En el ámbito político y geopolítico europeo, varias iniciativas y declaraciones han marcado la pauta. España, Francia y Grecia están impulsando una propuesta para establecer una edad mínima de acceso a las redes sociales en la Unión Europea, una iniciativa que ya cuenta con el apoyo de Dinamarca, Eslovenia y Chipre y es considerada pionera en la región. Esta propuesta refleja una creciente preocupación por el impacto social de las plataformas digitales, especialmente en la juventud, y una voluntad de la UE de afirmar su soberanía regulatoria sobre las grandes empresas tecnológicas.

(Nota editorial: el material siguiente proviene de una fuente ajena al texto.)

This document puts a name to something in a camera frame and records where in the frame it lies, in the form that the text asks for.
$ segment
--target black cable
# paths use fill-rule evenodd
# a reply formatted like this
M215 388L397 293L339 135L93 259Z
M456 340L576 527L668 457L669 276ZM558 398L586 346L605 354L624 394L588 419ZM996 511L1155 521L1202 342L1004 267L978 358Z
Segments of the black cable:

En materia de defensa, el gobierno del Reino Unido, bajo el liderazgo de Keir Starmer, ha anunciado una ambiciosa Revisión Estratégica de Defensa. Esta revisión incluye la construcción de 12 submarinos nucleares SSN-AUKUS, la creación de un mando cibernético y la adquisición de 7,000 misiles de largo alcance. El objetivo es alcanzar un gasto del 2.5% del PIB en defensa para 2027, con una meta del 3% en la próxima legislatura. Complementando estos esfuerzos, la Unión Europea ha presentado un plan integral para recuperar influencia en el Mar Negro frente a la expansión rusa. Este plan contempla la creación de una base europea de seguridad marítima y el fortalecimiento de puertos en Rumanía y Bulgaria, además de mejorar la conectividad con Ucrania, Moldavia y Georgia.

Una declaración significativa provino del canciller alemán, Friedrich Merz, quien afirmó que Alemania seguirá dependiendo de Estados Unidos «durante mucho tiempo». Esta declaración se produce tras su reunión con el presidente Donald Trump en Washington , subrayando la persistente influencia estadounidense en la seguridad y la política económica europea.

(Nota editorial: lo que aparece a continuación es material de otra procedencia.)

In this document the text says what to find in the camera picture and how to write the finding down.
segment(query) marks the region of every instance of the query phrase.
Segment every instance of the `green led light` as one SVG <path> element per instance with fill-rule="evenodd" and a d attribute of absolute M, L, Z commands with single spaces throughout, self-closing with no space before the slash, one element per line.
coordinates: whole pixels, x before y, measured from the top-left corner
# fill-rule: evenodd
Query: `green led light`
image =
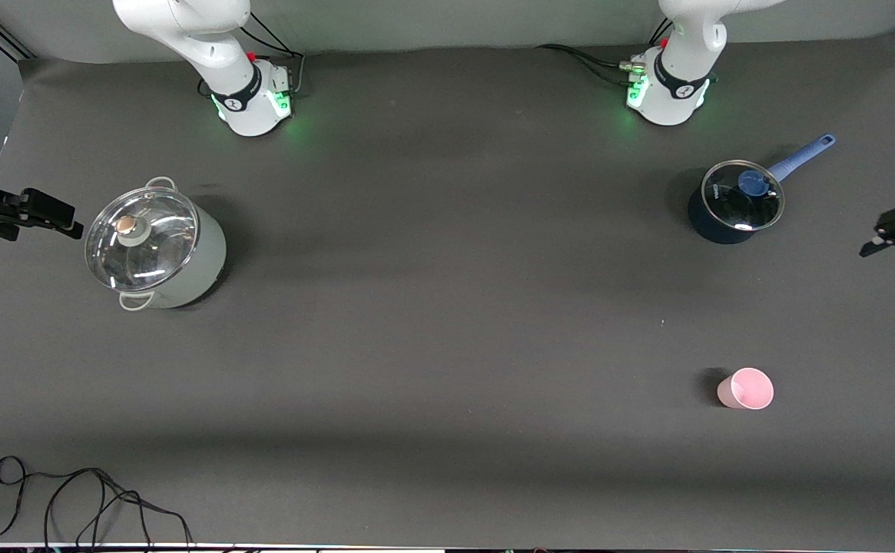
<path fill-rule="evenodd" d="M 707 88 L 708 87 L 710 87 L 710 78 L 707 78 L 706 83 L 703 84 L 703 91 L 700 92 L 700 99 L 698 99 L 696 101 L 697 108 L 699 108 L 701 105 L 703 105 L 703 100 L 704 100 L 704 98 L 707 97 Z"/>
<path fill-rule="evenodd" d="M 290 99 L 286 92 L 272 92 L 271 94 L 267 91 L 267 95 L 273 101 L 273 110 L 276 111 L 277 116 L 282 119 L 290 115 L 290 110 L 288 109 L 290 106 Z"/>
<path fill-rule="evenodd" d="M 632 85 L 637 90 L 631 91 L 628 95 L 628 105 L 633 108 L 639 108 L 641 101 L 645 99 L 645 92 L 648 90 L 648 75 L 643 75 Z"/>
<path fill-rule="evenodd" d="M 215 104 L 215 109 L 218 110 L 218 118 L 225 121 L 225 113 L 222 113 L 222 106 L 218 104 L 217 99 L 215 99 L 215 94 L 211 95 L 211 102 Z"/>

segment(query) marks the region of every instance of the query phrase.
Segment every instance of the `blue handle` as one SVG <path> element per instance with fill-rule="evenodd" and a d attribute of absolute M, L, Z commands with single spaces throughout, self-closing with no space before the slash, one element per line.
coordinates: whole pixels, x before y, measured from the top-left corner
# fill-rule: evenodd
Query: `blue handle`
<path fill-rule="evenodd" d="M 791 175 L 792 171 L 802 167 L 802 164 L 805 164 L 806 161 L 812 160 L 813 157 L 822 154 L 836 143 L 837 137 L 833 135 L 825 134 L 820 136 L 807 144 L 807 146 L 802 147 L 801 150 L 796 151 L 795 154 L 789 155 L 784 160 L 778 161 L 777 164 L 771 165 L 769 171 L 771 171 L 771 174 L 774 175 L 778 182 L 781 182 L 788 175 Z"/>

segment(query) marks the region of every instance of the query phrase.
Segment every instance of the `saucepan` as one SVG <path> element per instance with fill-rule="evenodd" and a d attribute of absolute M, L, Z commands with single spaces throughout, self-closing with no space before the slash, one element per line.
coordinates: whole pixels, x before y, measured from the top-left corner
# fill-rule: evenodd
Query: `saucepan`
<path fill-rule="evenodd" d="M 781 218 L 785 209 L 781 182 L 836 143 L 833 135 L 820 136 L 768 169 L 743 160 L 714 165 L 690 196 L 690 223 L 703 238 L 718 244 L 752 238 Z"/>

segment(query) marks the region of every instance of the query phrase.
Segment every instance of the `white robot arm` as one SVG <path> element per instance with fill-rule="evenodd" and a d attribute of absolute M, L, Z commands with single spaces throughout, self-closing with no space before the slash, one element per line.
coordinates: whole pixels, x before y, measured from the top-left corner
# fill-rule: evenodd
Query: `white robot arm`
<path fill-rule="evenodd" d="M 131 31 L 181 54 L 212 90 L 219 116 L 236 133 L 265 134 L 290 115 L 287 70 L 251 61 L 230 31 L 250 18 L 250 0 L 113 0 Z"/>
<path fill-rule="evenodd" d="M 633 56 L 648 74 L 629 91 L 627 104 L 648 121 L 678 125 L 703 104 L 707 76 L 728 45 L 724 15 L 752 12 L 784 0 L 658 0 L 675 30 L 665 49 L 653 46 Z"/>

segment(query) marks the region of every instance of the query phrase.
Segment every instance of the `table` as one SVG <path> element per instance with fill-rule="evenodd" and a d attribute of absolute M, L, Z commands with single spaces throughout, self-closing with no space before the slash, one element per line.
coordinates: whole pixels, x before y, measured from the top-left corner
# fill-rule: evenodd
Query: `table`
<path fill-rule="evenodd" d="M 857 255 L 895 207 L 895 34 L 732 45 L 675 128 L 534 49 L 314 56 L 255 139 L 184 63 L 22 69 L 2 188 L 89 224 L 167 175 L 230 252 L 204 301 L 131 314 L 81 243 L 0 241 L 0 456 L 102 466 L 205 542 L 895 551 L 895 250 Z M 707 167 L 824 132 L 776 227 L 689 230 Z M 715 402 L 742 366 L 769 409 Z"/>

En el ámbito judicial internacional, Estados Unidos ha impuesto sanciones a cuatro jueces de la Corte Penal Internacional (CPI) debido a su investigación sobre presuntos crímenes de guerra de Israel en Gaza y Cisjordania. Esta acción genera tensiones entre la política exterior estadounidense y el sistema de justicia internacional, con implicaciones para la autonomía de las instituciones judiciales con sede en Europa.

Regulación Digital: Un Precedente Europeo

La iniciativa de regulación de redes sociales por parte de la UE, al ser «pionera», busca establecer un precedente global en la gobernanza digital, priorizando el bienestar social sobre los intereses de las empresas tecnológicas. Esto podría llevar a una mayor fragmentación del entorno digital global, donde las normativas de acceso varían considerablemente entre jurisdicciones. La preocupación por el impacto en la juventud y la búsqueda de una «soberanía regulatoria»  reflejan una tendencia a proteger a los ciudadanos de los efectos negativos no controlados de la tecnología.

Refuerzo de la Defensa y Alianzas Estratégicas

El refuerzo de la defensa del Reino Unido y el plan de la UE para el Mar Negro demuestran una respuesta europea coordinada y a largo plazo ante la percepción de la amenaza rusa. Esta estrategia combinada, que incluye capacidades militares avanzadas y resiliencia infraestructural, podría impulsar el gasto en defensa en todo el continente y fomentar una mayor integración militar europea. La declaración de Merz sobre la dependencia alemana de EE. UU. , junto con las sanciones de EE. UU. a la CPI , revela una compleja dinámica en las relaciones transatlánticas. Las naciones europeas deben equilibrar su dependencia de seguridad con su compromiso con el derecho internacional y las instituciones multilaterales. Esta situación podría tensar las relaciones diplomáticas y desafiar el orden jurídico internacional, obligando a los líderes europeos a una navegación delicada entre la lealtad a la alianza y la defensa de principios universales de justicia.

«Atacar a los que trabajan en pro de la rendición de cuentas no ayuda en nada a los civiles atrapados en conflictos, sino que solo envalentona a los que creen que pueden actuar con impunidad.» — Declaración de la Corte Penal Internacional.